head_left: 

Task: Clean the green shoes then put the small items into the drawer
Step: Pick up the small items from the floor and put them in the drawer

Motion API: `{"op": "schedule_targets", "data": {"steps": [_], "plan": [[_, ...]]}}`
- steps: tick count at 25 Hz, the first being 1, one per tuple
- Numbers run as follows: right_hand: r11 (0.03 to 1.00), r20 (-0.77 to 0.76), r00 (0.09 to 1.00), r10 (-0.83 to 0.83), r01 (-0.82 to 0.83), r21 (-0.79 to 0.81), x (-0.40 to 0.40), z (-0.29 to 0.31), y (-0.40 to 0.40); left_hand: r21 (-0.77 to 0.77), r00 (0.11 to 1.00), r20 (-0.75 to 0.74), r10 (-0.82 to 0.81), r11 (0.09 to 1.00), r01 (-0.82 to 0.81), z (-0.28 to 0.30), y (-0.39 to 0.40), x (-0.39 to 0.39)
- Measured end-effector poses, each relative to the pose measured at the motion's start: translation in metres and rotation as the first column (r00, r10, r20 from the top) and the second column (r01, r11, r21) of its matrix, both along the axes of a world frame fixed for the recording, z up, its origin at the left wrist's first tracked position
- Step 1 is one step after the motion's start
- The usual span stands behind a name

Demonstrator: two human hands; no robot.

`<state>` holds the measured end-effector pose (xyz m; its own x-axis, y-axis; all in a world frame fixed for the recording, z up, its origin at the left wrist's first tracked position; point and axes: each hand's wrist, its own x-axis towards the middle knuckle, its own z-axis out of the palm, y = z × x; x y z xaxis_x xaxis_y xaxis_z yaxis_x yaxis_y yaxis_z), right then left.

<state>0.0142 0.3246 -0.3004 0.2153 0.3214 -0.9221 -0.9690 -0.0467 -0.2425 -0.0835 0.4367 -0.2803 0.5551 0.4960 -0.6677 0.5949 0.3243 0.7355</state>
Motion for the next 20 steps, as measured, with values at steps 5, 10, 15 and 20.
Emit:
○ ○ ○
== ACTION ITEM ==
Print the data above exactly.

== TASK RESPONSE ==
head_left: 

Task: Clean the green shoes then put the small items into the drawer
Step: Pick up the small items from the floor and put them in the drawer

Motion API: `{"op": "schedule_targets", "data": {"steps": [_], "plan": [[_, ...]]}}`
- steps: tick count at 25 Hz, the first being 1, one per tuple
- Numbers run as follows: right_hand: r11 (0.03 to 1.00), r20 (-0.77 to 0.76), r00 (0.09 to 1.00), r10 (-0.83 to 0.83), r01 (-0.82 to 0.83), r21 (-0.79 to 0.81), x (-0.40 to 0.40), z (-0.29 to 0.31), y (-0.40 to 0.40); left_hand: r21 (-0.77 to 0.77), r00 (0.11 to 1.00), r20 (-0.75 to 0.74), r10 (-0.82 to 0.81), r11 (0.09 to 1.00), r01 (-0.82 to 0.81), z (-0.28 to 0.30), y (-0.39 to 0.40), x (-0.39 to 0.39)
- Measured end-effector poses, each relative to the pose measured at the motion's start: translation in metres and rotation as the first column (r00, r10, r20 from the top) and the second column (r01, r11, r21) of its matrix, both along the axes of a world frame fixed for the recording, z up, its origin at the left wrist's first tracked position
- Step 1 is one step after the motion's start
- The usual span stands behind a name

Demonstrator: two human hands; no robot.

`<state>` holds the measured end-effector pose (xyz m; its own x-axis, y-axis; all in a world frame fixed for the recording, z up, its origin at the left wrist's first tracked position; point and axes: each hand's wrist, its own x-axis towards the middle knuckle, its own z-axis out of the palm, y = z × x; x y z xaxis_x xaxis_y xaxis_z yaxis_x yaxis_y yaxis_z), right then left.

<state>0.0142 0.3246 -0.3004 0.2153 0.3214 -0.9221 -0.9690 -0.0467 -0.2425 -0.0835 0.4367 -0.2803 0.5551 0.4960 -0.6677 0.5949 0.3243 0.7355</state>
Motion for the next 20 steps, as measured, with values at steps 5, 10, 15 and 20.
Emit:

No more output will be produced.